Please use this section to discuss strengths/weaknesses of study, novelty/significance, general execution and scholarship.

Reviewer #1: In this manuscript, the authors report red-light is an environmental effector for mutualism between begomovirus and its vector whitefly. Red-light is able to promote mutualism of whitefly-begomovirus through enhancing the stability of βC1 protein, which forms complex with PIFs.
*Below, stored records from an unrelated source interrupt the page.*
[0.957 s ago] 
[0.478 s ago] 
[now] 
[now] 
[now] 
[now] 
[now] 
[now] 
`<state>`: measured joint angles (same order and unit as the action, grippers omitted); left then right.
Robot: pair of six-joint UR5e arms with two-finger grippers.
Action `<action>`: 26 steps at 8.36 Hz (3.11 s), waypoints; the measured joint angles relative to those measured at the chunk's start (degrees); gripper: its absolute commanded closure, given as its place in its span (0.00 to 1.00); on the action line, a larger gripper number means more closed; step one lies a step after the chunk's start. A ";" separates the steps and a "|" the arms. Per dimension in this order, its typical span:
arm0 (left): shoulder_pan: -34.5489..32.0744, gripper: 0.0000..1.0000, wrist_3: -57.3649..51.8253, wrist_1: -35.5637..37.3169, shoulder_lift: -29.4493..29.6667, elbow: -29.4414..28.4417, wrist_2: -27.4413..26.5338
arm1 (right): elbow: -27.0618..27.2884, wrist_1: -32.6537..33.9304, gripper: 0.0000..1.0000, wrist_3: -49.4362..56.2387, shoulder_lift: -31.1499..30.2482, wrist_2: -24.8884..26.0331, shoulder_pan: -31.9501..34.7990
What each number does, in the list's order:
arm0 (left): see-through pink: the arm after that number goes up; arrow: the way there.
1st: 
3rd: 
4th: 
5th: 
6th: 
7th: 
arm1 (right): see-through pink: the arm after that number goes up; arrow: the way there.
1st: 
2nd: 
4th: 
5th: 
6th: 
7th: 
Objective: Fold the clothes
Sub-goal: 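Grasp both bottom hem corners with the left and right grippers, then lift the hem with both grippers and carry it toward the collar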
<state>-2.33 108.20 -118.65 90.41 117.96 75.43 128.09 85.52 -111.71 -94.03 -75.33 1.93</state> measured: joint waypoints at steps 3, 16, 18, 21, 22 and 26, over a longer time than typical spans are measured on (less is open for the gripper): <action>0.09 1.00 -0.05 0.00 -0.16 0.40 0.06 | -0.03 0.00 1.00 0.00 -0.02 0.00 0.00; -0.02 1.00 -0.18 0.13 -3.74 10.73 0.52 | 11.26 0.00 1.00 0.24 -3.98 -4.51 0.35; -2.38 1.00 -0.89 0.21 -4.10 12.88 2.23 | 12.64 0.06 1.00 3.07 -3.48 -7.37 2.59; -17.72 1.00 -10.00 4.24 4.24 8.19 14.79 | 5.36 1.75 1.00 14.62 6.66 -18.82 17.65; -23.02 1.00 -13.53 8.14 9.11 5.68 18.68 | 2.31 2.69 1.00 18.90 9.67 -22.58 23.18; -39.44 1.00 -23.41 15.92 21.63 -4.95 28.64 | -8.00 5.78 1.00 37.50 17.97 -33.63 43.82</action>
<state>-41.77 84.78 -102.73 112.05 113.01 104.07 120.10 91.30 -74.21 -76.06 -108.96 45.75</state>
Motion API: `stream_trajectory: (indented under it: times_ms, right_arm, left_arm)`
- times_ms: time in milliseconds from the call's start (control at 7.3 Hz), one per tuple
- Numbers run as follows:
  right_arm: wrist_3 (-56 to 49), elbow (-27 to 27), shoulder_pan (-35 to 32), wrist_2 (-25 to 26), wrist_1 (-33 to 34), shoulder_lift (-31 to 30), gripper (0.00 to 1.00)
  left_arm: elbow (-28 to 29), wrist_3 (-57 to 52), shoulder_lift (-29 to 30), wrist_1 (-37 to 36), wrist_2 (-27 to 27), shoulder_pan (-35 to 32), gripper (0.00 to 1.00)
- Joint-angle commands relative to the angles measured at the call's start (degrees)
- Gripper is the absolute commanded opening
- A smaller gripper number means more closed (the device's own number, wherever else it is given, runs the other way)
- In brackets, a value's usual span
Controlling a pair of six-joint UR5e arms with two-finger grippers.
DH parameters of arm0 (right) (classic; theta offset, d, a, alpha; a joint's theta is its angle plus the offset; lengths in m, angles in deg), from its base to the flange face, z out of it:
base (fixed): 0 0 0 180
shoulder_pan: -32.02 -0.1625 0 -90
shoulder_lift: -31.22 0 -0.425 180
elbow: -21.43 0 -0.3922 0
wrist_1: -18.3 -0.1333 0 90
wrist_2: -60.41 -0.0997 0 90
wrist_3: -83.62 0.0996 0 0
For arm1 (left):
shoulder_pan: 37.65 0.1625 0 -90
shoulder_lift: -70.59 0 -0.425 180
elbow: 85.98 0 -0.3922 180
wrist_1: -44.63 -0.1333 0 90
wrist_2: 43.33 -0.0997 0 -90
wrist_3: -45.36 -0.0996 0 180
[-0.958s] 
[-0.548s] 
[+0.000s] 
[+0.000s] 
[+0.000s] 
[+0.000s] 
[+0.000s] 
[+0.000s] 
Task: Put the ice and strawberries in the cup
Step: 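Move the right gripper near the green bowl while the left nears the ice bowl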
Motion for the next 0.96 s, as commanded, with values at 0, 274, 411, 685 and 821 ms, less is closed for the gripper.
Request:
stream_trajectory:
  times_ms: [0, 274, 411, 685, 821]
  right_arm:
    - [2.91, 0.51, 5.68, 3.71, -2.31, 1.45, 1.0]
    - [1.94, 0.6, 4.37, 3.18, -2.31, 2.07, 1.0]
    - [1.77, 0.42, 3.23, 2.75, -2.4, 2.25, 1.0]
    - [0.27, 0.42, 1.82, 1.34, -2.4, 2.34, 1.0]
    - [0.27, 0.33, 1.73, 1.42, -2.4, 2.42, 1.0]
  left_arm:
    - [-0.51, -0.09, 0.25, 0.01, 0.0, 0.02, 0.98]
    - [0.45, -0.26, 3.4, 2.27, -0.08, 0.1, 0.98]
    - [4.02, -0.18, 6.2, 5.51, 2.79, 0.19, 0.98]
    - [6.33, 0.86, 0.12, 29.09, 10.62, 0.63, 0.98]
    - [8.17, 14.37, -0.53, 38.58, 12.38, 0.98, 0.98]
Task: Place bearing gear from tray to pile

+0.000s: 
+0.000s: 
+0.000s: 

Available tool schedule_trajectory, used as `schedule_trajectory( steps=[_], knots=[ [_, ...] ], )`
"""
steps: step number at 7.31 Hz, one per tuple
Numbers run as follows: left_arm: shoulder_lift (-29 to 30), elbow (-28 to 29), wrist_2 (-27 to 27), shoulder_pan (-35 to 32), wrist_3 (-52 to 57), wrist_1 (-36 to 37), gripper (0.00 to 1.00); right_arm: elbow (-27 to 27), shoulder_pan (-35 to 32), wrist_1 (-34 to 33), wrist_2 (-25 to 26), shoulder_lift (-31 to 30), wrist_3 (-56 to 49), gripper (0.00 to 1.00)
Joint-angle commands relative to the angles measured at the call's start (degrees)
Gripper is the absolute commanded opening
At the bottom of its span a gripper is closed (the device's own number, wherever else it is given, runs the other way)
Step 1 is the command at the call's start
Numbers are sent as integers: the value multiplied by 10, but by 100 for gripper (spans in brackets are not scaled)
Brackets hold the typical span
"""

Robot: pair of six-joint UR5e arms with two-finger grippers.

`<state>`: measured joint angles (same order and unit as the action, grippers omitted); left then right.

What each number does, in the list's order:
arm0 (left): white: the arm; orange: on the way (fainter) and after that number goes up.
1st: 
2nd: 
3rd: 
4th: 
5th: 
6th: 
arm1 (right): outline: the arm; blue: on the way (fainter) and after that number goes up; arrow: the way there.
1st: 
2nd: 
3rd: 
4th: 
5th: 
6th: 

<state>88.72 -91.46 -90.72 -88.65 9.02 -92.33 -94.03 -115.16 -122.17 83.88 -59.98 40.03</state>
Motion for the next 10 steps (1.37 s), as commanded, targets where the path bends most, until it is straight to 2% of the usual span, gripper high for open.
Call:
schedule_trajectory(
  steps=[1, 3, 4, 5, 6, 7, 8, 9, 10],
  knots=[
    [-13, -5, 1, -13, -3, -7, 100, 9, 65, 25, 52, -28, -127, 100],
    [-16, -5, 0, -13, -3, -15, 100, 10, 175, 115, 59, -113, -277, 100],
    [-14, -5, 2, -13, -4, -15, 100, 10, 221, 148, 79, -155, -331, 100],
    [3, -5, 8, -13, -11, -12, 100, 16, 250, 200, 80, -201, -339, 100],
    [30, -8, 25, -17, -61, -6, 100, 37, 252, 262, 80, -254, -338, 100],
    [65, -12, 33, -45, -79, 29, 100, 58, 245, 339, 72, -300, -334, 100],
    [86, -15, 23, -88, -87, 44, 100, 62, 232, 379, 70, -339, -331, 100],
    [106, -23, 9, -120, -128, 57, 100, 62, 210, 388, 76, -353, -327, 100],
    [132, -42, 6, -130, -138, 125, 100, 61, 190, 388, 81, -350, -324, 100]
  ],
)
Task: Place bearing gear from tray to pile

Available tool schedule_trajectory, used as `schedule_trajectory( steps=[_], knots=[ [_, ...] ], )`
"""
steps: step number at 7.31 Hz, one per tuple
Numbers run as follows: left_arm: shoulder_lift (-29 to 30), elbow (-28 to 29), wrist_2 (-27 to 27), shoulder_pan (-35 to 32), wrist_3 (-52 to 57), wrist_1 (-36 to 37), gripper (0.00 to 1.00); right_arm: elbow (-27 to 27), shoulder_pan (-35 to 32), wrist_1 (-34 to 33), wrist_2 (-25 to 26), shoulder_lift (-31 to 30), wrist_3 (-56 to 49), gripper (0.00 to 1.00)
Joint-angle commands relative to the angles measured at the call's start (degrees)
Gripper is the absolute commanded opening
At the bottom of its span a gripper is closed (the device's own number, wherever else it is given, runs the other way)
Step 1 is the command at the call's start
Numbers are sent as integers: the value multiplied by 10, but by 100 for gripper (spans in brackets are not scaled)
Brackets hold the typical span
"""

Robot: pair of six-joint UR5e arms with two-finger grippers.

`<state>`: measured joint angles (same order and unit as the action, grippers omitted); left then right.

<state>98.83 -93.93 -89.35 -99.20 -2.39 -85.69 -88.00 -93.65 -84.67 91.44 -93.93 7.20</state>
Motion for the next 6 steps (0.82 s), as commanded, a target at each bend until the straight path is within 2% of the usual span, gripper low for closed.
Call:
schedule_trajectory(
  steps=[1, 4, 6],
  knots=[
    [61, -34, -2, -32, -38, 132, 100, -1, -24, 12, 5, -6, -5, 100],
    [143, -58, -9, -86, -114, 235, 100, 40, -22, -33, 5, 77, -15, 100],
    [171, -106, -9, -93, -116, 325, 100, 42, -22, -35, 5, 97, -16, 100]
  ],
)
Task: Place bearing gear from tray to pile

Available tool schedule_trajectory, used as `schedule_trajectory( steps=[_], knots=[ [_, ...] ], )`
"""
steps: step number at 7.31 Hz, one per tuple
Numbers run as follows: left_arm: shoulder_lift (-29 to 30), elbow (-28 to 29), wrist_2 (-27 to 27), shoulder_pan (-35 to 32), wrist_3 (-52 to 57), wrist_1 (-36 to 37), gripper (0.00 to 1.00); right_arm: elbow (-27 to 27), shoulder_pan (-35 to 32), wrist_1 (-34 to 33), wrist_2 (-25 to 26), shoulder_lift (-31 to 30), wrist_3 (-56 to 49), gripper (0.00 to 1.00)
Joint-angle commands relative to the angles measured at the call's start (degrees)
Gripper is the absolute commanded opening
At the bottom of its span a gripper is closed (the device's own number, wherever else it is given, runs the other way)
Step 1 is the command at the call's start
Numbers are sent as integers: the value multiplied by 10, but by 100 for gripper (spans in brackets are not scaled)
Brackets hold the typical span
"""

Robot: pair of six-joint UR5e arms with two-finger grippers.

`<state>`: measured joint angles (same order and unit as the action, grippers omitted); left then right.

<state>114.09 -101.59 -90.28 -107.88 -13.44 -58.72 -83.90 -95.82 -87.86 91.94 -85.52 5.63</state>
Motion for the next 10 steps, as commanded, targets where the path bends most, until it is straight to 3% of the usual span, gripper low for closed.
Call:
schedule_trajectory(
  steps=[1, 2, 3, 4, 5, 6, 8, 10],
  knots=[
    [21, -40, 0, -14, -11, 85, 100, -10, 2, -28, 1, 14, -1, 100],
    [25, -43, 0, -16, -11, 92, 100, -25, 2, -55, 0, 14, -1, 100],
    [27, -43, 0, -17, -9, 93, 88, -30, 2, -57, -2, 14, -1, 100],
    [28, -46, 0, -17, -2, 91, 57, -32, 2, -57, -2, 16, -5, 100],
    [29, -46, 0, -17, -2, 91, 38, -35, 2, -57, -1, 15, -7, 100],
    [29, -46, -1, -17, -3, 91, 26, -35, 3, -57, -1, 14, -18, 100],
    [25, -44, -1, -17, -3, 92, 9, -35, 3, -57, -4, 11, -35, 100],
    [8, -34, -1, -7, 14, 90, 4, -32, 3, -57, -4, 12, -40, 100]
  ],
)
Functional analysis of PIFs indicates that PIFs positively modulate plant defense responses to whitefly via activating the transcription levels of TSP10. Furthermore, the exogenous MeJA assay combined with light assay confirmed that PIFs may integrates light and jasmonate signals through MYC2. Moreover, BiFC and transient assays showed that βC1 disrupts the homodimerization of PIFs and MYC2 and enhances the heterhomodimer of PIF-MYC2, therefore impairing plant defenses against begomovirus transmited by whitfly. Collectively, the authors try to demonstrate that how light signals involve in the mutualism between whitefly and its transmitted begomovirus.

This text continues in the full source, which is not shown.